Why Cloud “Server” Tagging Strategies Are Important

15

OCTOBER, 2018 by Christian Meléndez

Preamble

A key part of Enterprise IT Intelligence is understanding you Cloud Resources. And where better to start than using the “elegant” concept of Tagging. A concept used across the various cloud and infrastructure management platforms. Follows is an article from Christian Meléndez.

Introduction

A tag is a key/value label to identify a resource in a cloud environment. You might want to know why a server exists and what purpose it serves. AWS has made sure that a simple concept like a tag can become a necessary tool for all of your resources. Tags are free, and they can do more than just give a name to a server.
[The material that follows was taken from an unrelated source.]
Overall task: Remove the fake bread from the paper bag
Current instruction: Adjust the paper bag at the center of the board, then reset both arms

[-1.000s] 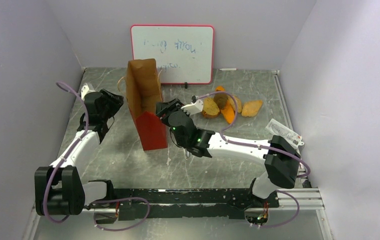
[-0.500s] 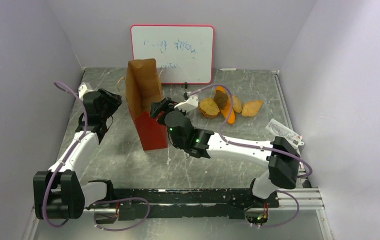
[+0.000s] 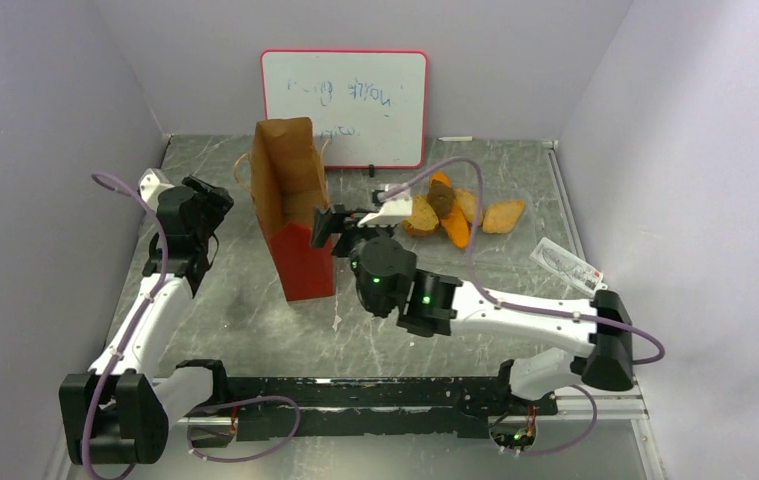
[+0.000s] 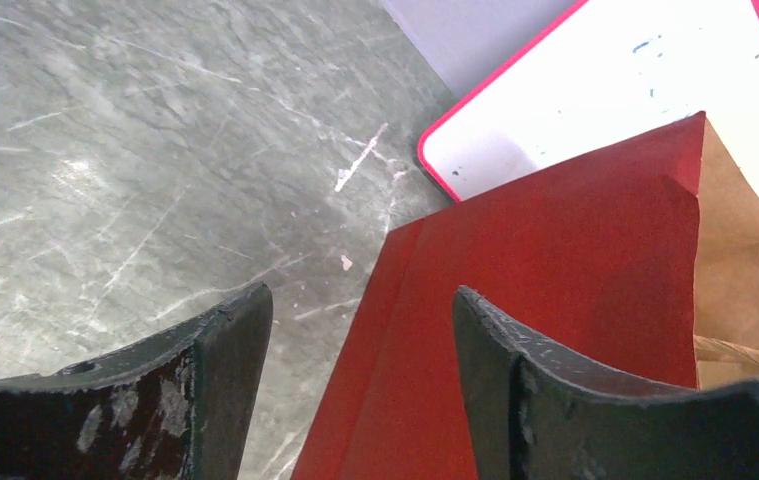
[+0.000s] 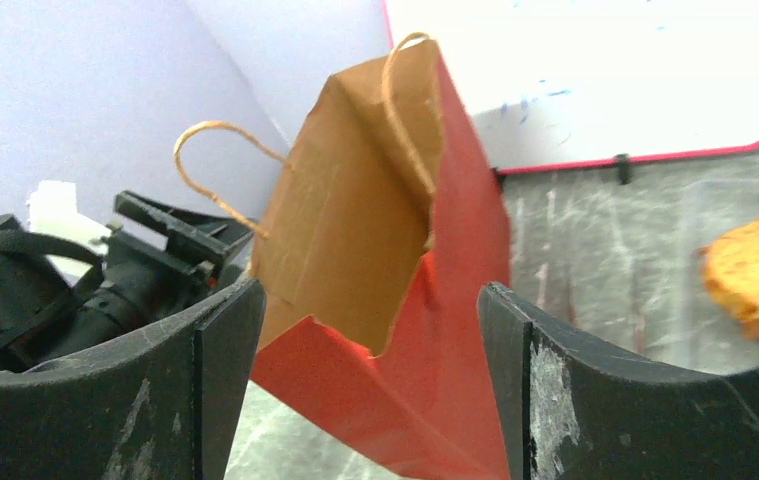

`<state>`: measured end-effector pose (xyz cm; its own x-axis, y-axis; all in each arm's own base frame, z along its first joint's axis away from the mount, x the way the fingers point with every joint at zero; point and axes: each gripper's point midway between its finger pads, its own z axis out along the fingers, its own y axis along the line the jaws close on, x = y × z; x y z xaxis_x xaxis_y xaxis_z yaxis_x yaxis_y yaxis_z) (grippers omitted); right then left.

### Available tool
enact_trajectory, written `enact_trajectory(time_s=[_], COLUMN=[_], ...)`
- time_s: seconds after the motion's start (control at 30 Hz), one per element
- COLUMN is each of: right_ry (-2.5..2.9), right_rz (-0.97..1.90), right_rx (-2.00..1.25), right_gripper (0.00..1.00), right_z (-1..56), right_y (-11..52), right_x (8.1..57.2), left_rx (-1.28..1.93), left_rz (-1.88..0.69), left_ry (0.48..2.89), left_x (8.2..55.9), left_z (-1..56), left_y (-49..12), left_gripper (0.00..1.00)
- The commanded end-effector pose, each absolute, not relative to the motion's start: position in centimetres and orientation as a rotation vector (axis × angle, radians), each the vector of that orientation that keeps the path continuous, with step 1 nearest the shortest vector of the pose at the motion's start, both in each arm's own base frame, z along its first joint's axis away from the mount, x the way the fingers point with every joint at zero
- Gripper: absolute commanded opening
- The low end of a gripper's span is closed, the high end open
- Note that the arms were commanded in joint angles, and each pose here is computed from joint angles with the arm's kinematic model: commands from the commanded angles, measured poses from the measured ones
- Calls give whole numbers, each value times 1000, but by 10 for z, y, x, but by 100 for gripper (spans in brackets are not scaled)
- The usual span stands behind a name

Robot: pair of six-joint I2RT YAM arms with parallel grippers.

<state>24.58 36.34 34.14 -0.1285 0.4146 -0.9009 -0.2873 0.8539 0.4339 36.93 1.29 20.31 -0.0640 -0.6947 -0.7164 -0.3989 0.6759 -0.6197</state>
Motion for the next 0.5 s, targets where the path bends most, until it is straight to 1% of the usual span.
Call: enact_trajectory(time_s=[0.0, 0.1, 0.13, 0.2, 0.3, 0.47], right_ry=[1547, 1542, 1539, 1522, 1508, 1521], right_rz=[381, 284, 256, 199, 46, -98], right_rx=[117, 149, 164, 207, 252, 416], right_gripper=[79, 80, 82, 98, 100, 100], right_z=[358, 362, 362, 362, 346, 310], right_y=[303, 267, 254, 227, 183, 102], right_x=[247, 244, 242, 240, 248, 299], left_rx=[-895, -883, -882, -877, -869, -845], left_rz=[-220, -208, -205, -197, -178, -123], left_ry=[1638, 1649, 1652, 1654, 1650, 1638], left_x=[367, 368, 368, 369, 370, 375], left_z=[222, 221, 220, 221, 221, 220], left_y=[28, 28, 28, 29, 32, 41], left_gripper=[63, 66, 67, 69, 72, 74])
Having a solid tagging strategy will allow you to support the management of your IT delivery life-cycle and your IT solutions. My first encounter with the cloud happened when working in a previous position. An initial project was to reduce the cloud spending. At the time, this company didn’t even have a naming convention for servers, so trying to identify which server was still in use was challenging. Who created the server? Why was it created? Is it still needed? Consumption metrics weren’t a good indicator of a server’s usefulness because it may have been created in advance for an upcoming project. Or maybe its only consumption was the load balancer doing health checks. But is identifying resources the only purpose of tags? No. So why else would you use a tag, you might wonder? Well, that’s a good question, and it also happens to be the topic of this post! Let’s find out in more depth.

To Identify Cost

When I was trying to reduce costs in the company I mentioned earlier, the first thing we needed to do was to tag the resources appropriately. We started with the most expensive resources by setting a “Cost Center” tag. We were working with a partner to get cost reports with daily updates. AWS didn’t have cost reports at that time, so we needed to find a way to confirm the bill was going down. After we determined that having a cost center tag was useful, we started using different types of tags. We used tags like the username, environment, project, and system; these allowed us to know which departments were spending more and to decide if the department’s costs were proportional to its revenue. Every time we detected a change in costs, it was easy for us to explain why it happened: a new project was coming, someone ran load tests, or an environment was terminated. A good tagging strategy will help you to identify who’s wasting resources and why. Even though we were able to tag all existing resources, there were times that a resource lacked a proper tag. Make sure you solve this problem from the root to have a proactive strategy, not a reactive one.

To Automate Operability

Another reason tagging is important is that it helps you automate your operability. Automation in a cloud environment is never up for debate. Without automation, you’re losing essential benefits of the cloud. The moment I knew tags were notable for more than just allocating cost was when I started using Ansible. Ansible is a configuration management tool that we used to configure servers after every deployment. The way Ansible knows which servers to configure is by having an inventory with the list of IP addresses. But wait—having a list of IP addresses in an environment where IPs come and go isn’t sustainable! Here’s where tags come into play again. Working with dynamic environments is one of the best value propositions from Ansible. You only need to create the inventory based on the tags you want to use to identify a server. Then Ansible will build the environment dynamically by querying the AWS API to get the list of IPs. Another great use case for tags is when you need to run clean-up tasks like deleting old volume snapshots. You could also make use of tags to have instances only during business hours. Or you can create an expiration date tag for the resource. Tags change the way you manage the infrastructure by introducing automation for in your IT delivery life-cycle.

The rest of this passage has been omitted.